An implantable device may help restore natural facial movement in patients with one-sided facial paralysis, scientists say.
According to a study published in the journal Plastic and Reconstructive Surgery, experiments in animals show promising results with a "bionic face" approach to facial reanimation -- using electrical signals from the uninjured side of the face to trigger muscle movement on the paralysed side.
Such an approach would represent a paradigm shift in management of hemifacial palsy, according Nate Jowett of Harvard Medical School in the US, who led the research.
Hemifacial palsy is a "devastating clinical condition" leading to functional, aesthetic, and communication problems.
While reconstructive surgery approaches such as nerve and muscle transfers can restore some facial movement, these techniques have important shortcomings. For example, while patients may regain some ability to smile, it requires a conscious effort to do so.
The development and "proof of principle" of a new technique using functional electrical stimulation to restore motion of the face in hemifacial palsy.

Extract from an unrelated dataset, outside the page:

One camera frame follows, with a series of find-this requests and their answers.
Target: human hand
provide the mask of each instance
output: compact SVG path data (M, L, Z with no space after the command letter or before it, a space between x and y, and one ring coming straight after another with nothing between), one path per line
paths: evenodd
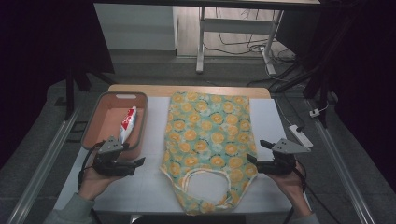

To evoke more natural and appropriate movements, the stimulation of the paralysed side is linked to the electrical activity on the unaffected side to produce paired muscle contractions.
The researchers implanted tiny electrically-shielded cuff electrodes around the facial nerve of rats with experimentally induced hemifacial palsy. Electrical stimulation was delivered to produce eye blinks and whisker movements of varying durations and amplitudes.
Movements were evoked by linking stimulation of the paralysed side driven to movements on the uninjured side. The "paired muscle contractions" produce more natural, normal-appearing movements. The researchers note that most facial expressions, especially positive ones, are symmetrical.
Previous studies have reported the basic concept of using signals from the healthy side of the face to drive functional electrical stimulation of paralysed facial muscles.
The new research addressed some key technical challenges affect the long-term success of this approach—including providing more natural, spontaneous smile and other facial movements while blocking unwanted, involuntary movements.
While the preliminary experiments in rats are encouraging, there's a long way to go before the "bionic face" can be refined enough for testing in human patients with hemifacial palsy, researchers said.
They plan further studies to develop a miniaturised, fully implantable neuroprosthetic device for hemifacial reanimation.
"Though the ultimate goal of reanimation is to restore dynamic motion of the entire facial musculature, restoration of three symmetric facial movements alone - brow elevation, blink, and smile - would dramatically improve outcomes," said Jowett.
Researchers believe that the combination of proximal neural blockade with distal functional electrical stimulation might also prove useful in treatment of other peripheral nerve disorders, such as abnormal muscle contractions or nerve pain.